Entah bagaimana mulanya, Johnny dan Aleeah menjadi sedekat ini. Embel embel bos dan sekretaris yang seharusnya menjadi penyekat hubungan keduanya mendadak melebur menjadi satu garis samar dimana baik Aleeah maupun Johnny dapat dengan bebas melewati batas.
Johnny yang menjadi sering berbicara mengenai bagaimana harinya berlalu serta Aleeah yang sudah tidak terlalu canggung meminta bantuan Johnny seperti tadi. Bagaimana tidak? Kehidupan kerja yang Aleeah pikirkan sebelumnya adalah stereotype kaku di kantor dengan atasan kolot yang selalu suka menyuruhnya. Namun keadaan berbanding terbalik 180 derajat, dimana ia dan atasannya harus bahu membahu saling membantu karena terjebak dalam perjanjian pernikahan yang palsu.
“Kamu ngga mau balik?” tanya Johnny pada wanita di seberang meja yang menatap teduh ke luar jendela lebar di kamarnya, dengan air hujan yang terus mengalir tidak terlalu deras ditemani kopi hangat buatan Johnny tentu dengan usul Aleeah sebelumnya.

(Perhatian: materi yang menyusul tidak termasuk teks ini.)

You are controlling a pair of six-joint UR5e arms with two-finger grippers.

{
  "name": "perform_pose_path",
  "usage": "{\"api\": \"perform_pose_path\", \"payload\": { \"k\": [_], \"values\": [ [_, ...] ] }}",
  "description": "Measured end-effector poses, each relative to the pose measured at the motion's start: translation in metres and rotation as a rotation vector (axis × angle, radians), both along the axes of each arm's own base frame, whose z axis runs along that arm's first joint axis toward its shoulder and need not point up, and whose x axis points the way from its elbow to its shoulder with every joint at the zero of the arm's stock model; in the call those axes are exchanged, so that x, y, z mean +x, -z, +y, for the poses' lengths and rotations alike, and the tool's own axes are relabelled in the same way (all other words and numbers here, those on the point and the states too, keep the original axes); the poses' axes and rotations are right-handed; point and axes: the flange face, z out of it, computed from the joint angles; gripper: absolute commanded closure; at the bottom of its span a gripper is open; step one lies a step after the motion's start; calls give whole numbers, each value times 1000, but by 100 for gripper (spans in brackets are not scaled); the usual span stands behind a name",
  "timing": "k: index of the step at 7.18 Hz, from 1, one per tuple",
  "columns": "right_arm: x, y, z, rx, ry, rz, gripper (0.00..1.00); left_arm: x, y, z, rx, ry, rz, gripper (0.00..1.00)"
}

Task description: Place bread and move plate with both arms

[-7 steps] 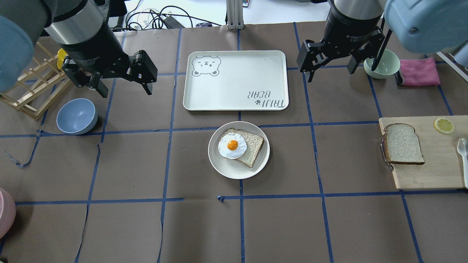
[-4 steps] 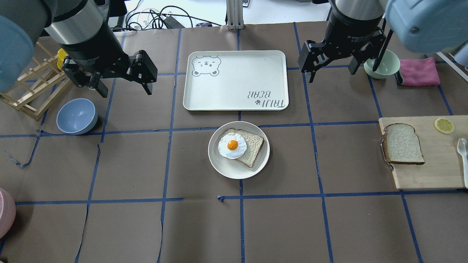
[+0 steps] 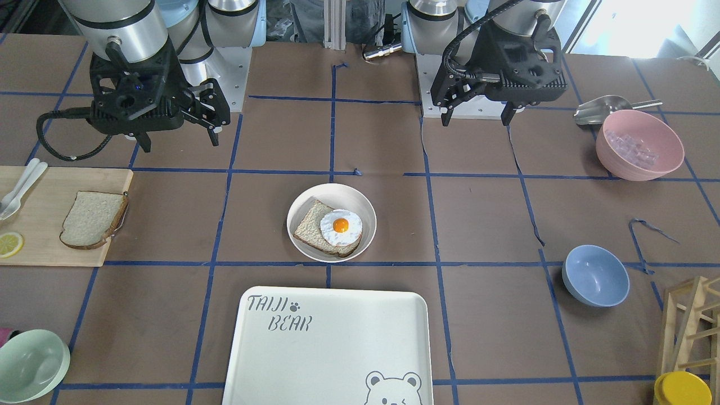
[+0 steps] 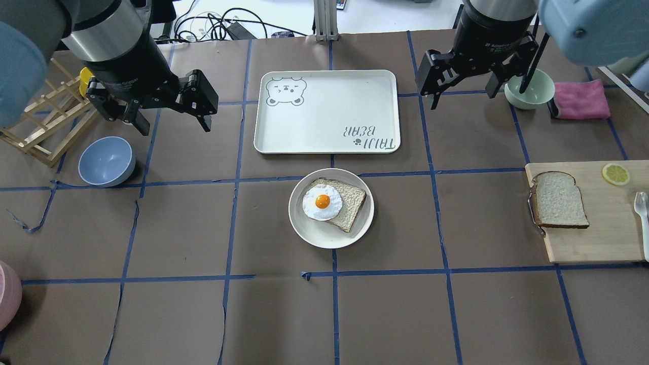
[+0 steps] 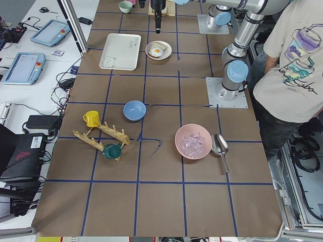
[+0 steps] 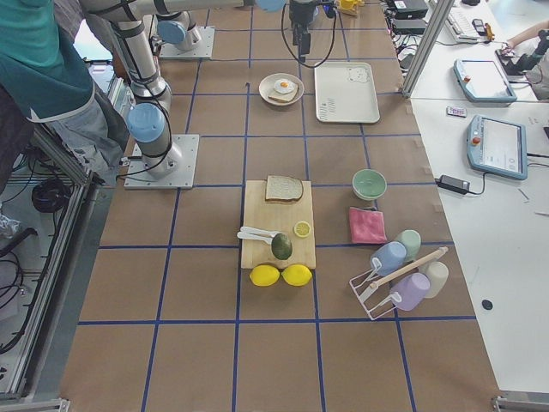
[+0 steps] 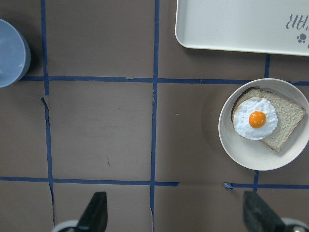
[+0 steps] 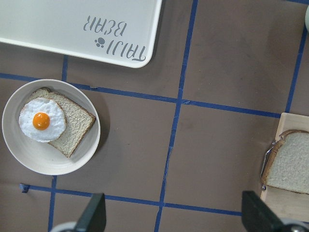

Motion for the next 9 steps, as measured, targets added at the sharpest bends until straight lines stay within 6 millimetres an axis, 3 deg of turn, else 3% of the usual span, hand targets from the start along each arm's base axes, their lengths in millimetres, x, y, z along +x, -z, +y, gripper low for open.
{"api": "perform_pose_path", "payload": {
  "k": [9],
  "values": [
    [-9, 2, -4, -7, 19, 5, 0, 0, 1, 0, 1, 0, 0, 0]
  ]
}}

“Disini bagus pemandangannya. Di kamar saya jelek. Tukeran kamar aja lah pak?” balas Aleeah.
“Ngaco” balas Johnny singkat. Acara makan ayam sudah selesai 10 menit yang lalu.
“Le, can i ask you something?” tanya Johnny membuka topik. Aleeah tidak menjawab. Ia mengalihkan atensinya ke lelali berusia dua tahun lebih tua darinya.

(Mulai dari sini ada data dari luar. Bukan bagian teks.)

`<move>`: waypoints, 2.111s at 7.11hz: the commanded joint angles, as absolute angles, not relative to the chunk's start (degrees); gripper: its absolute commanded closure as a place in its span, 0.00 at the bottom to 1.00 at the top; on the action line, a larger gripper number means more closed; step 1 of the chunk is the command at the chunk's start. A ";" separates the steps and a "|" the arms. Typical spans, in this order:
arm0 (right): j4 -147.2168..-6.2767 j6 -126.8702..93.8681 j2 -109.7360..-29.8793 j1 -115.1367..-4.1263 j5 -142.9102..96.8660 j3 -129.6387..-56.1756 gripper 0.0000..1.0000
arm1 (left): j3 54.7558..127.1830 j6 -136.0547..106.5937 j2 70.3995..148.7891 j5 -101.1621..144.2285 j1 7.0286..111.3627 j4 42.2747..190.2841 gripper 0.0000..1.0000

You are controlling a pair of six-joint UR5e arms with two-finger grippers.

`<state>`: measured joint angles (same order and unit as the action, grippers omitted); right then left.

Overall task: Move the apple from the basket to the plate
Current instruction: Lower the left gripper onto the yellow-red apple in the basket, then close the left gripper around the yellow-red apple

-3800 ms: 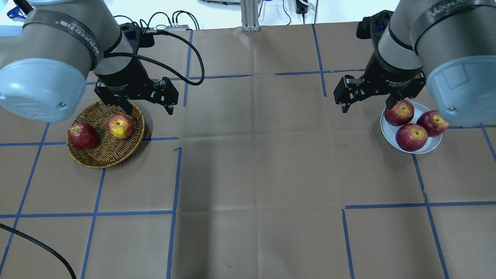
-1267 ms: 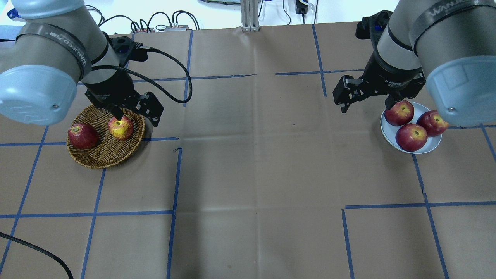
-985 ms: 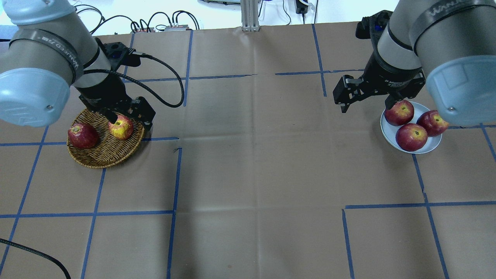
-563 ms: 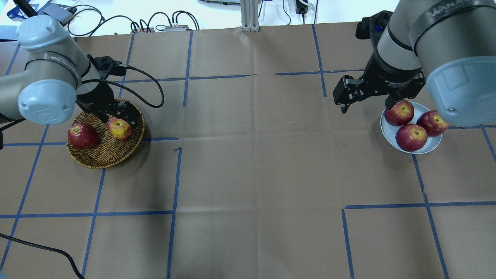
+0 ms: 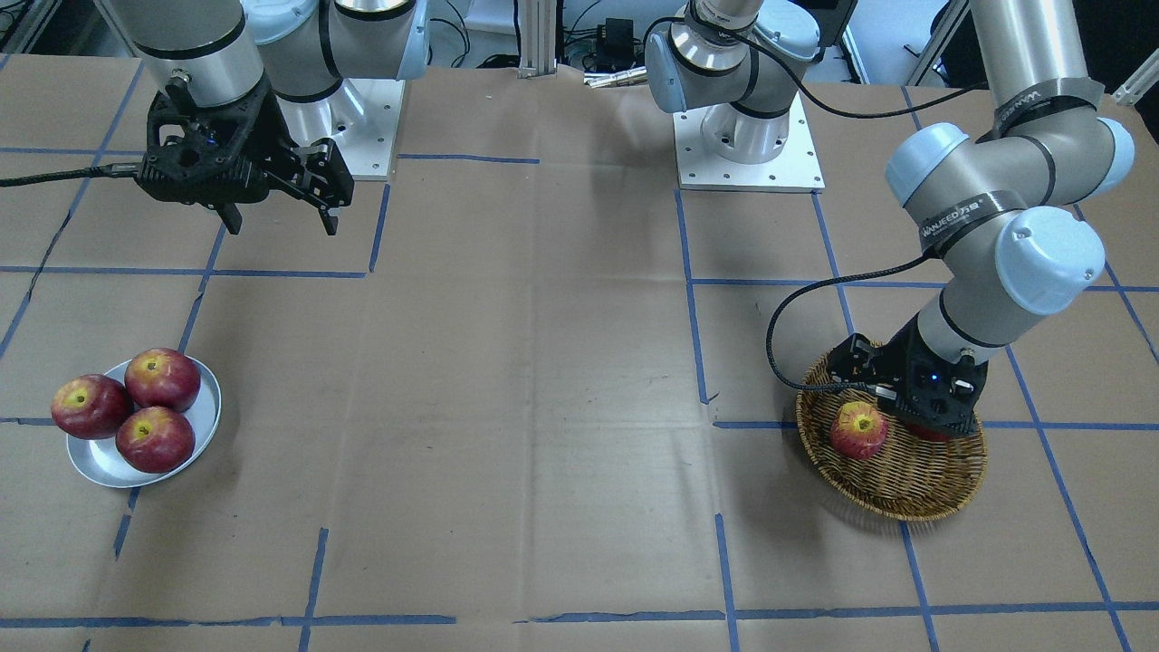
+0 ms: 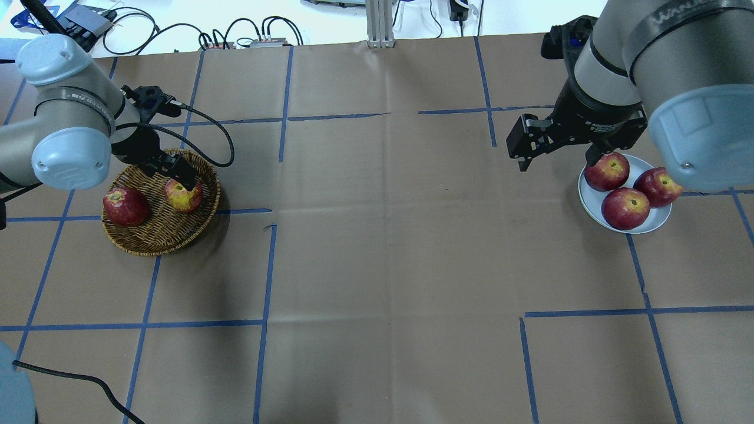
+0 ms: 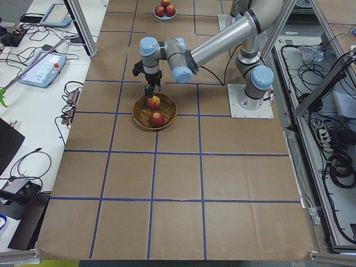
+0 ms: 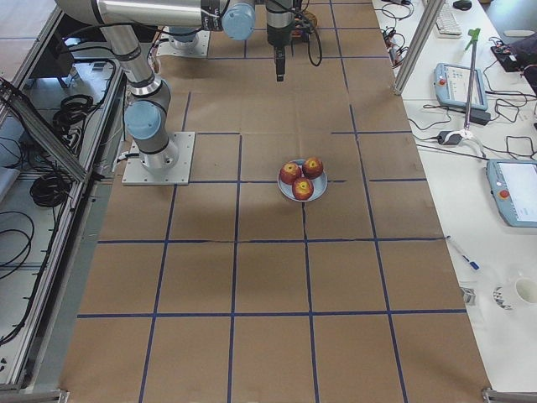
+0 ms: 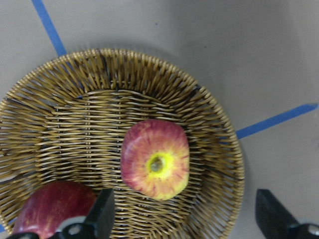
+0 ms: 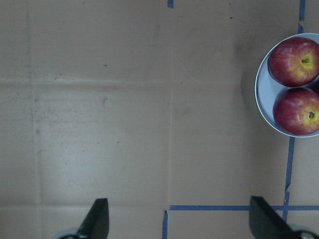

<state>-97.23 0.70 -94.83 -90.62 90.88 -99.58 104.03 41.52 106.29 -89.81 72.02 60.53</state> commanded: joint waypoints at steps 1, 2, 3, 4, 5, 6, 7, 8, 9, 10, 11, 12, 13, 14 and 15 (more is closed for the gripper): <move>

“What the real reason you want to marry me? Kecuali alasan mama kamu waktu itu” lanjut Johnny. Aleeah masih menatapnya diam. Hujan masih terus jatuh di luar sana. Tapi suaranya tidak terdengar, sehingga hanya suara kesunyian yang menyapa telinga keduanya jika berdua sama sama diam seperti ini.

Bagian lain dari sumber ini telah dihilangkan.